The photo represents the worst bit of writing Modelling British Railways Diesel Locomotives. Worse than trying to fathom out the differences between the Peaks - something no-one ever bothers doing as it's so complicated. No, it's taking the mugshot that is supposed to adorn the Introduction page.

I hate having my photo taken.

I felt I should be holding a loco and happily had a Heljan Class 26 around. O gauge works better for this, OO tends to disappear and N gauge might as well not be there at all. The flipping thing weighs a ton and I had to hold it for a while to get a halfway descent shot. Let's hope it was worth it. And that the designer heads my request to use the picture SMALL.

Saturday, August 03, 2013

A surprise exhibit for the Model Boat show

Model Boats magazine reports that there will be a special guest appearance by renowned vintage starlet Kitten von Mew on the Sunday of the International Model Boat Show.

She will, we are told, be regaling us with a selection of wartime songs in tribute to the fallen servicemen and women.

Aside from the thought that the perfectly supported 2 minutes silence combined with a display from the Surface Warship society might be considered a more fitting tribute (this will also be taking place as usual), a quick look at Ms von Mews website suggests it could be a lot more interesting than expected.
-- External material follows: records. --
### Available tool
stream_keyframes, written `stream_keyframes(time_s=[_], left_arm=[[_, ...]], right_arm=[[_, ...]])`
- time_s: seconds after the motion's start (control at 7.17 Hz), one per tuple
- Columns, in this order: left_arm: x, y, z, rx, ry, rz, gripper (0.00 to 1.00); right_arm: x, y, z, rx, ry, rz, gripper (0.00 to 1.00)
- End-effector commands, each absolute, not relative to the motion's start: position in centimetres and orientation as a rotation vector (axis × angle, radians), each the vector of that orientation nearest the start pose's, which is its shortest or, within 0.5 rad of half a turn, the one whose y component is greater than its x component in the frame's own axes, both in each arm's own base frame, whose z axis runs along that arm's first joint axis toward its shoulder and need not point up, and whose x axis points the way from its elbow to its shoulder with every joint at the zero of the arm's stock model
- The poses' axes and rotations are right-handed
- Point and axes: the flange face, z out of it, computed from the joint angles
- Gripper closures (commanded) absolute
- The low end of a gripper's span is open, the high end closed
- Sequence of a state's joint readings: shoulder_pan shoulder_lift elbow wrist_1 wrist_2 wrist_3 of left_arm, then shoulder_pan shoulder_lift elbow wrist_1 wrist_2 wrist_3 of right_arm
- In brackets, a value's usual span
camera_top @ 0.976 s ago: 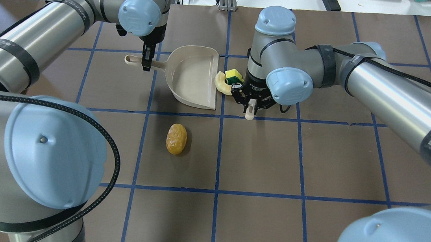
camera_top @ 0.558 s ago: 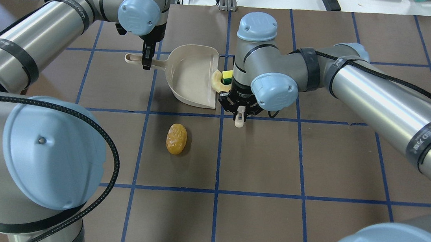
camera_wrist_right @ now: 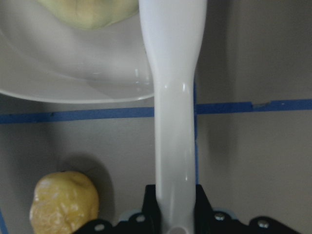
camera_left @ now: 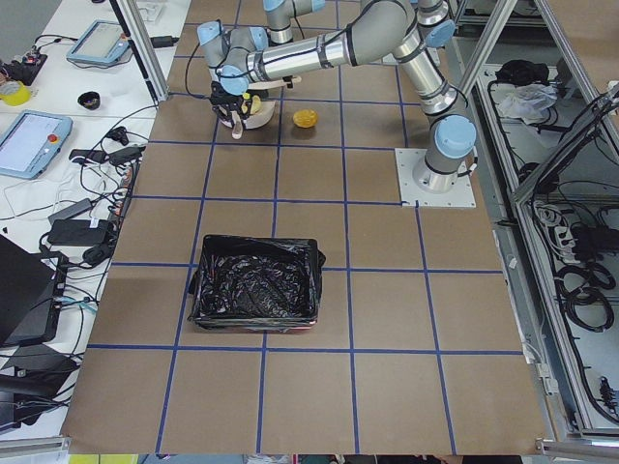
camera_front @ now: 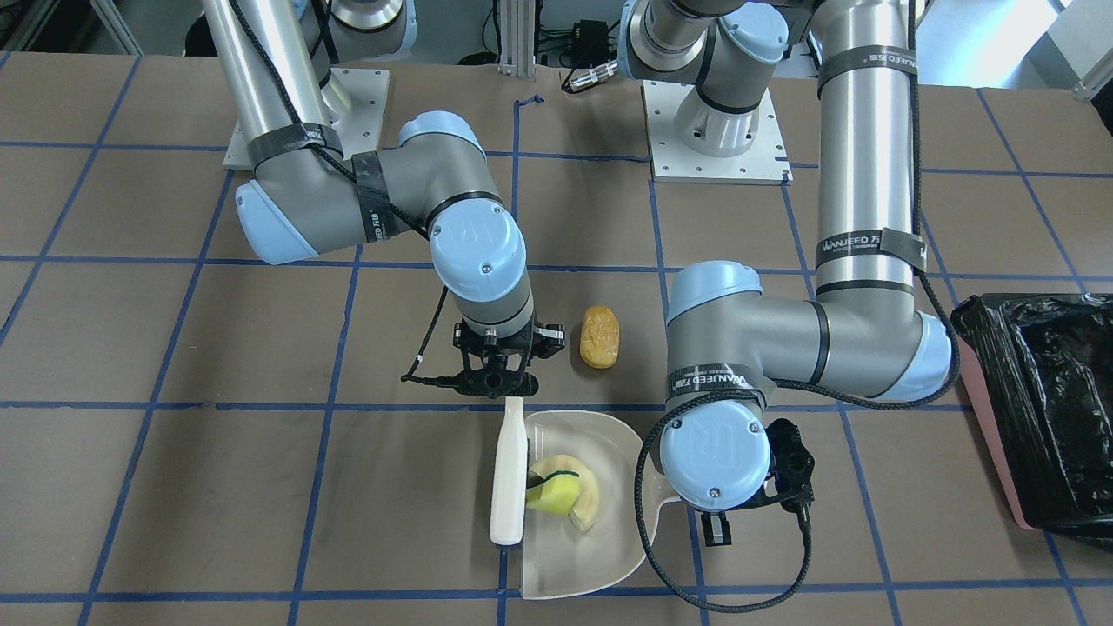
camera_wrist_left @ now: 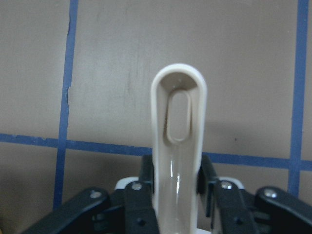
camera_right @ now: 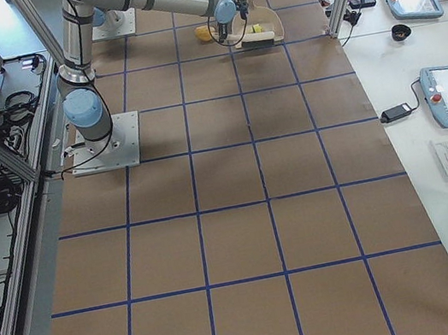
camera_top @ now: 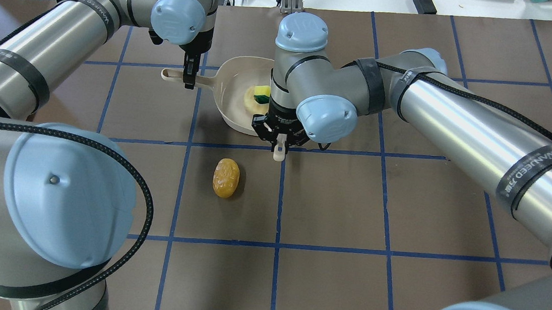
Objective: Sweep and dump trash into bin
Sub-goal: 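Sweep the yellow-green sponge into the dustpan with the right gripper's brush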
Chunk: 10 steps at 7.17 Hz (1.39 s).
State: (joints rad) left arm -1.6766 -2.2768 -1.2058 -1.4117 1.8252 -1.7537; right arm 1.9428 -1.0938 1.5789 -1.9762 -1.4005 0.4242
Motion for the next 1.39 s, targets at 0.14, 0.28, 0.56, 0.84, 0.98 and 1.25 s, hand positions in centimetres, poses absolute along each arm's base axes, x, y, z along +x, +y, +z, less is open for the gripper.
stream_keyframes(time_s=[0.14,0.28,0.56,0.84,0.98,1.25], left_arm=[[-19.3,-71.4,23.7,-2.068,2.1,-0.06,1.0],[-19.6,-71.1,23.5,-2.036,2.181,0.007,1.0],[-17.0,-71.5,24.2,-2.032,2.206,0.016,1.0],[-13.7,-71.9,24.2,-2.037,2.192,0.023,1.0],[-12.3,-72.2,25.0,-2.059,2.181,0.011,1.0],[-8.8,-72.0,28.8,-2.057,2.161,-0.085,1.0]], right_arm=[[37.8,-53.0,25.8,0.057,3.016,0.212,1.0],[37.1,-53.1,25.8,0.07,3.056,0.213,1.0],[35.0,-51.4,30.0,0.043,3.131,0.251,1.0],[32.7,-49.4,33.5,0.059,3.161,0.317,1.0],[32.6,-48.7,33.6,0.059,3.152,0.346,1.0],[32.4,-45.5,30.8,0.041,3.137,0.407,1.0]])
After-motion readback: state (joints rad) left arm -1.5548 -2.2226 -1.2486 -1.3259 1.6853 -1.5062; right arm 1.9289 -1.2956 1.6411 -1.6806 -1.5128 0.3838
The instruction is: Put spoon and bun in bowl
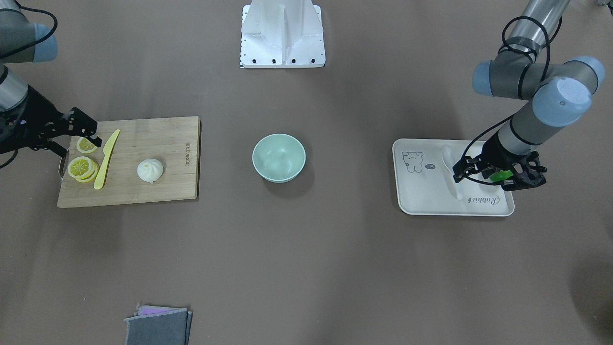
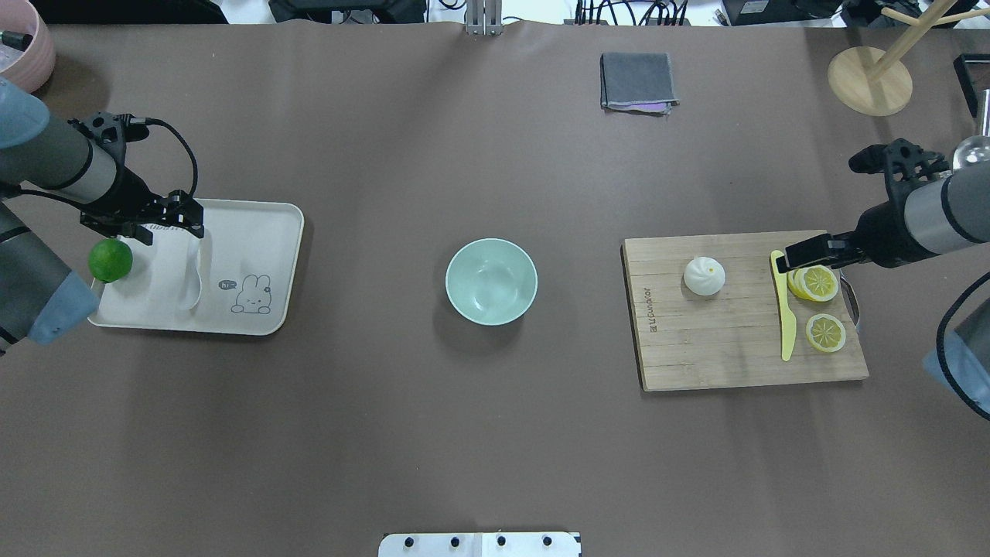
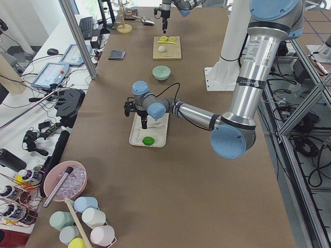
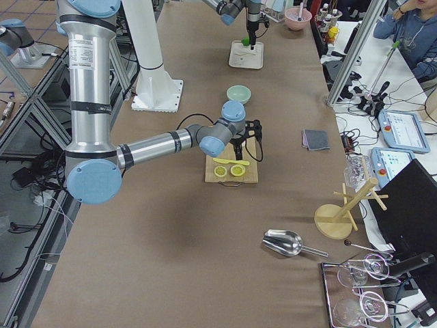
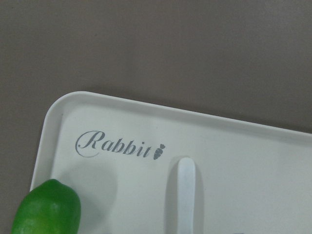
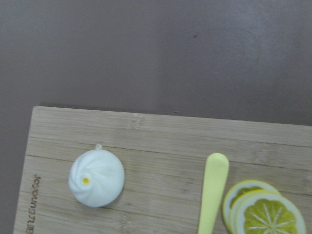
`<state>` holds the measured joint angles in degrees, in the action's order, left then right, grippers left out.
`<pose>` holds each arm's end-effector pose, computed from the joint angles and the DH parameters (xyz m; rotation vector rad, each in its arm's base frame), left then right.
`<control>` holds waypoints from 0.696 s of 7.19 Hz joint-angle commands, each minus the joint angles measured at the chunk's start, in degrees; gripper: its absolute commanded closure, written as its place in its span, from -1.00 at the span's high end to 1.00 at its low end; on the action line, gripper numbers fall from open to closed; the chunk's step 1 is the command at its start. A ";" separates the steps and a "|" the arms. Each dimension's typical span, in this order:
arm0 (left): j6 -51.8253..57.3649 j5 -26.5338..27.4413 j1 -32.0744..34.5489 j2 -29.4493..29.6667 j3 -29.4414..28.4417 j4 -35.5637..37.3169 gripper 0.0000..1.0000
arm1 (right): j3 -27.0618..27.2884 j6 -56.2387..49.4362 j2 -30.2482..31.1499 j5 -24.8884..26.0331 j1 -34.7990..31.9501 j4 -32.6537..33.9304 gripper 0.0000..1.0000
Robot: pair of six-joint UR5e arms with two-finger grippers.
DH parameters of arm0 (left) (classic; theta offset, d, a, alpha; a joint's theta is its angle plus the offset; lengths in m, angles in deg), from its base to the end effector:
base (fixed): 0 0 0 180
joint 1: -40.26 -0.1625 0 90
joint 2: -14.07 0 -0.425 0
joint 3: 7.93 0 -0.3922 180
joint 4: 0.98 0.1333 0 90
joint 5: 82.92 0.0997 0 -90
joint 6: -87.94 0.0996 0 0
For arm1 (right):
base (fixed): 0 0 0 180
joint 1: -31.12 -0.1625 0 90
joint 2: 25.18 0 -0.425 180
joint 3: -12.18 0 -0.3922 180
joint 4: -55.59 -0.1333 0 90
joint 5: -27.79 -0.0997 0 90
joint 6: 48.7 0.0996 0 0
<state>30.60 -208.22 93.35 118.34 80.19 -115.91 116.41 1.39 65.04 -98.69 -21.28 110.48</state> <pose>0.3096 -0.5383 0.4944 -0.0063 0.8651 -0.1335 -0.2492 -0.4451 0.4696 0.1828 -1.0003 -0.0739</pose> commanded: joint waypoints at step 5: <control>-1.28 2.61 -3.35 -0.21 -1.02 -1.36 -1.00 | -0.43 4.66 -3.64 4.31 5.91 0.48 0.92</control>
<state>29.22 -205.76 90.03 118.35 79.06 -117.33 115.96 5.51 61.55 -94.57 -15.79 110.95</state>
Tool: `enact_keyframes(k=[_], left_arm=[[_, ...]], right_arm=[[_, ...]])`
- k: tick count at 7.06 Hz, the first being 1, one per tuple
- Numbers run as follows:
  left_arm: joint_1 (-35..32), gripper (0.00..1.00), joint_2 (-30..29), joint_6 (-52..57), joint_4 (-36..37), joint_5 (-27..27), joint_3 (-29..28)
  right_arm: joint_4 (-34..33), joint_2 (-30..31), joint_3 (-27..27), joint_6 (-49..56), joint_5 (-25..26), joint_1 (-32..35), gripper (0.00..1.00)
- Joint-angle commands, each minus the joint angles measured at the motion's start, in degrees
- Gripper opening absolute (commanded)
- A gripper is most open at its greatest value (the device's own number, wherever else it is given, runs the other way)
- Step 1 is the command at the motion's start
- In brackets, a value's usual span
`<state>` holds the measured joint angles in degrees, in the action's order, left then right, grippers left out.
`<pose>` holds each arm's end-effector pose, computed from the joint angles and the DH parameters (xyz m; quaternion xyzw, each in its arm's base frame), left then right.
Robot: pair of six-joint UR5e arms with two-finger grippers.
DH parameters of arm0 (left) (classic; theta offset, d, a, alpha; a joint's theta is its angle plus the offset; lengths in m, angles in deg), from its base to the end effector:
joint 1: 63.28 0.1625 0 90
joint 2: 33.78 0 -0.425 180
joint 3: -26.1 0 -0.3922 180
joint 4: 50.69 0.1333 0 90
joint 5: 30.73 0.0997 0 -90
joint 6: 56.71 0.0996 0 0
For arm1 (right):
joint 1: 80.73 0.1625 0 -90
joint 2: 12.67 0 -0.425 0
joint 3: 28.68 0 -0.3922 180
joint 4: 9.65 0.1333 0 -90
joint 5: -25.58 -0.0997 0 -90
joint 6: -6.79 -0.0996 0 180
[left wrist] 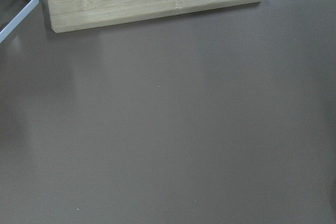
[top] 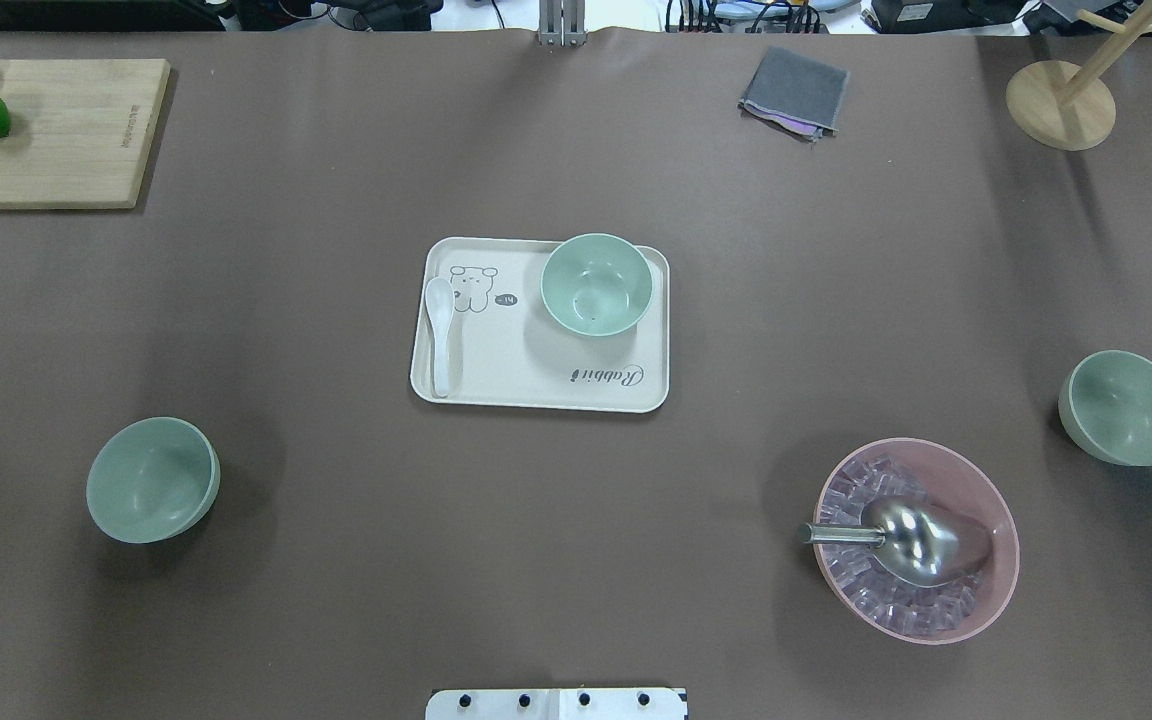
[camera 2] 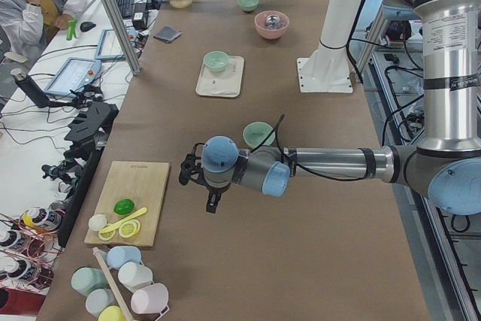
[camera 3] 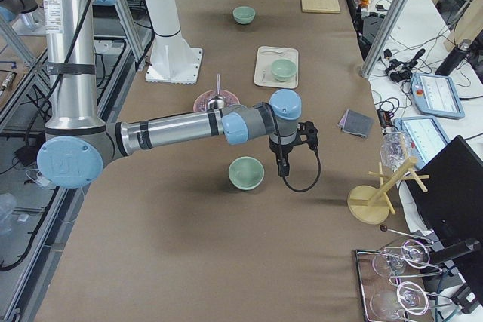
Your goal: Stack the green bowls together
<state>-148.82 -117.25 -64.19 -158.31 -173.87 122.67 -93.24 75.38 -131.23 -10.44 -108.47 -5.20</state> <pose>-0.0179 -0.4598 0.6112 0.0906 0.4539 0.0453 0.8853 -0.0661 -0.5126 0.5203 0.0611 -0.4007 -0.0461 0.9130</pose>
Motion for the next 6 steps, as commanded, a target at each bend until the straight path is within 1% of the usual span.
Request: enact_keyframes(k=[1,2,3,4,5,6], left_arm=[[6.92,0.98,-3.36,-13.92,-0.14,0.66,2.47],[9.05,0.98,-4.58,-19.10,-0.14,0.76,3.09],[12.55,0.97,-5.90,-25.33,-0.14,0.93,4.49],[17.81,0.97,-5.91,-31.40,-0.14,3.46,7.29],[21.86,0.97,-5.56,-33.55,-0.23,7.57,9.67],[24.43,0.97,-5.39,-34.96,-0.84,8.57,9.78]], right_arm=[[0.01,-6.28,-0.89,-12.25,2.29,-6.42,1.00],[0.01,-8.75,-1.07,-17.09,4.13,-9.67,1.00],[0.01,-8.94,-1.15,-18.45,6.24,-11.96,1.00],[-0.17,-7.82,-1.16,-18.46,8.26,-12.51,1.00],[0.01,-3.98,-1.24,-17.94,8.37,-12.51,1.00],[0.01,-1.68,-1.24,-17.58,8.45,-12.43,1.00]])
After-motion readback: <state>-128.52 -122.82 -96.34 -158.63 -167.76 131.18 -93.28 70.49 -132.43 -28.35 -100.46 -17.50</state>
Vintage Pin-Up model and Burlesque artist Kitten von Mew specializes in depicting the 1930's, 1940's and 1950's! Kitten is one of the UK’s leading Vintage Pin-Ups.

Now, if you take a look at the site as I did (for research and probably best not to do it at work) then you might sport some of the more interesting costumes. If she turns up dressed like that, I reckon they are going to be carrying out half the punters on stretchers!

Friday, August 02, 2013

Alan Gibson Photos: City of Truro


Let's finish this weeks selection of photos from Alan's album with one of the most famous steam engines ever to run - City of Truro.

I'm fascinated by this model as it's one that defeated me many years ago. Based on the old Airfix, or possibly even Kitmaster, plastic kit, Alan has produced a chassis to make it into a running model. That's not an easy task as it involves tackling the outside connecting rods. I couldn't persuade the Romford cranks to stay quartered. The trick, apparently, is to fit a locknut behind them but I didnt' know that at the time.

Anyway, in addition to making the model work, the kit has had all these raised lining removed and replaced with accurately applied transfers. Close inspection of the photo reveals that the handrails are still the moulded ones from the kit, although once painted silver, it's difficult to tell. The name and number are etched so I assume that the handrails were left as removing them neatly is a bit of a pig to do.

I hope you've enjoyed the selection of pictures. Perhaps I'll return to the albums again in the future as I do feel they deserve more of an airing than being stuck on a shelf. Of course, it you are a member of the L&WMRS, you now have an idea what is on those bookshelves!

Thursday, August 01, 2013

Alan Gibson Photos: North British Coal Wagon


When you are interested in railway wagons, live in a time when we aren't over-supplied with RTR models and aren't scared of having a go, you will probably end up scratchbuilding some rolling stock.

This North British Jubilee type open coal wagon still isn't available in 4mm scale as far as I know (Parkside produce a kit in O gauge), so this model is probably unique. Built from Plasticard with Jackson wheels and, I suspect, cast axleboxes and buffers. As with yesterdays Persil wagon, this one has a hand-painted livery.